3. Demais. ― A alma só difere do anjo por estar unida ao corpo. Ora este, sendo estranho à essência da alma, não é da mesma espécie que ela. Logo, a alma e o anjo são da mesma espécie. Mas, em contrário. ― Seres diferentes, por operações naturais diversas, diferem pela espécie. Ora, a alma e o anjo têm operações naturais diversas; pois, como diz Dionísio, os espíritos angélicos tem conceitos intelectuais simples e bons e não congregam elementos divisíveis para chegar à união com Deus; e, depois, diz ao contrário da alma. Logo, a alma e o anjo não são da mesma espécie.

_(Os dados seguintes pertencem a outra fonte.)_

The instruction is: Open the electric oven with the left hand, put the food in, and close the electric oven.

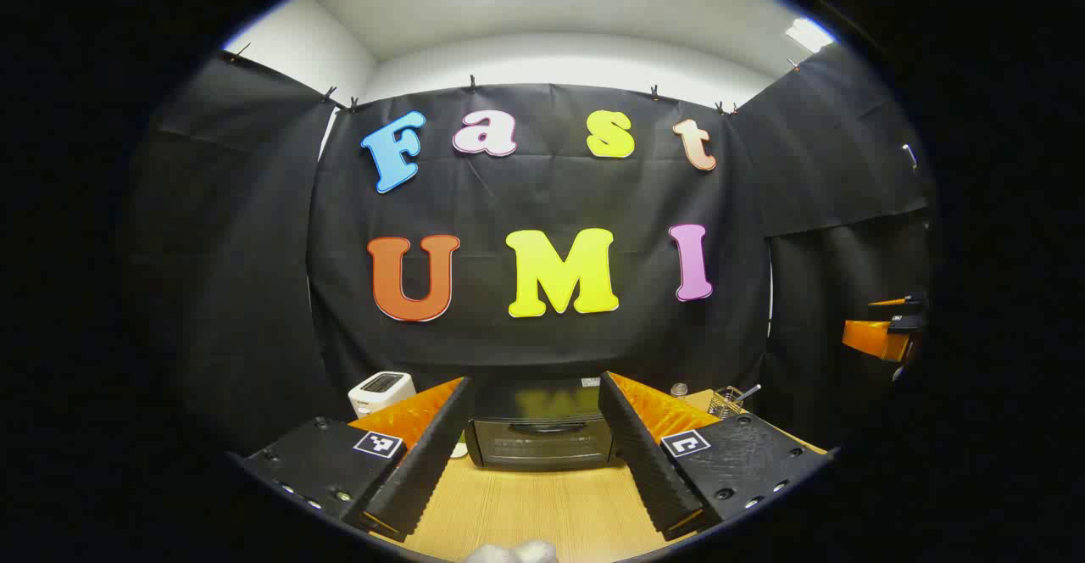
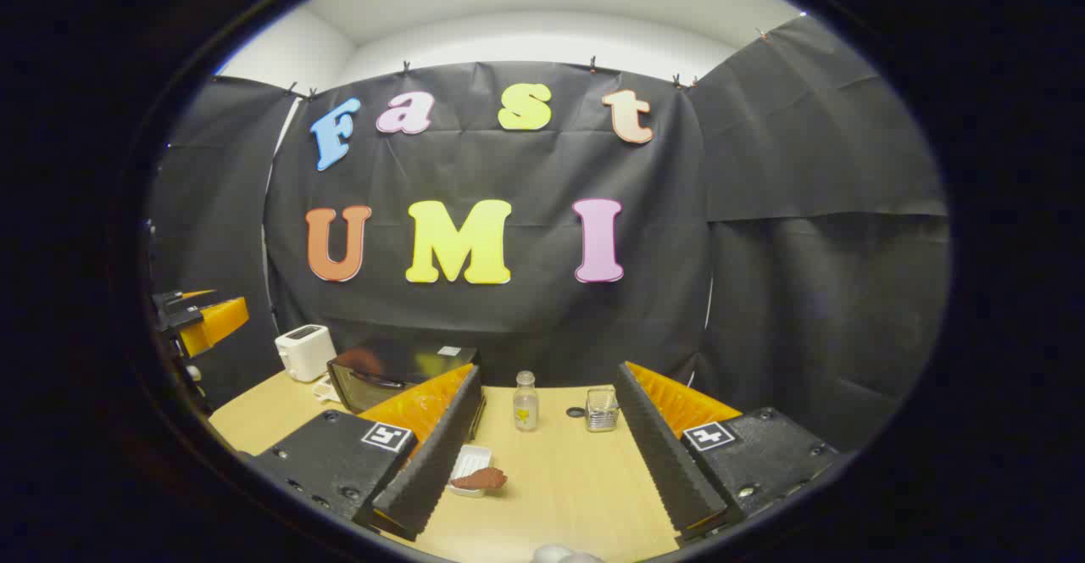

SOLUÇÃO. ― Orígenes ensinou que todas as almas humanas e os anjos são da mesma espécie. E isto porque ensinava que a diversidade de graus existentes em tais substâncias é acidental, como proveniente do livre arbítrio, segundo já se disse antes (q. 47, a. 2). Ora, tal não pode ser. Porque nas substâncias incorpóreas não pode haver diversidade numérica sem diversidade específica e sem desigualdade natural. Pois, não sendo compostas de matéria e forma, mas sendo formas subsistentes, é claro que necessário será haver entre elas diversidade específica. Porque não se pode compreender exista alguma forma separada que não seja única da sua espécie; assim como, se existisse a brancura separada, essa não poderia ser senão uma única, pois uma brancura não difere de outra senão porque é tal ou tal. Ora, a diversidade específica sempre vai com a diversidade natural concomitante; assim, nas espécies de cores, uma cor é mais perfeita que outra; e, semelhantemente, em outras espécies. E isto porque as diferenças que dividem o gênero são contrárias. Ora, os contrários entre si se comportam como o perfeito com o imperfeito, porque o princípio da contrariedade é a privação e o hábito, como diz Aristóteles. Também o mesmo se seguiria se tais substâncias fossem compostas de matéria e forma. Se, pois, a matéria de uma se distingue da de outra, necessário é que ou a forma seja o princípio da distinção da matéria, de modo que as matérias sejam diversas pela tendência para formas diversas, donde também resultaria a diversidade específica e a desigualdade natural; ou que a matéria seja o princípio da distinção das formas. Nem se pode dizer que esta matéria seja diferente daquela, senão quanto à divisão quantitativa, que não tem lugar nas substâncias incorpórea, como o anjo e a alma. Por onde, não é possível sejam ambos da mesma espécie. Como é porém que há muitas almas da mesma espécie, a seguir se demonstrará (q. 76, a. 2 ad 1).
DONDE A RESPOSTA À PRIMEIRA OBJEÇÃO. ― Essa doutrina é procedente quanto ao fim próximo e natural. Ora, a beatitude eterna é o fim último e sobrenatural.
RESPOSTA À SEGUNDA. ― A diferença específica última é a mais nobre, enquanto determinada em máximo grau, ao modo pelo qual o ato é mais nobre que a potência. Ora, desse modo, o intelectual não é nobilíssimo, por ser indeterminado e comum a muitos graus de intelectualidade, como o sensível a muitos graus, quanto ao ser sensível. Por onde, assim como nem todos os sensíveis são da mesma espécie, assim nem todos os intelectuais.
RESPOSTA À TERCEIRA. ― O corpo não é da essência da alma; mas é da essência desta que seja capaz de união com o corpo. Por onde, nem, propriamente, a alma pertence a uma espécie, mas sim, o composto. E o fato mesmo de a alma precisar, de certo modo, do corpo para a sua operação, mostra que ela tem um grau de intelectualidade inferior ao do anjo, que não está unido a um corpo.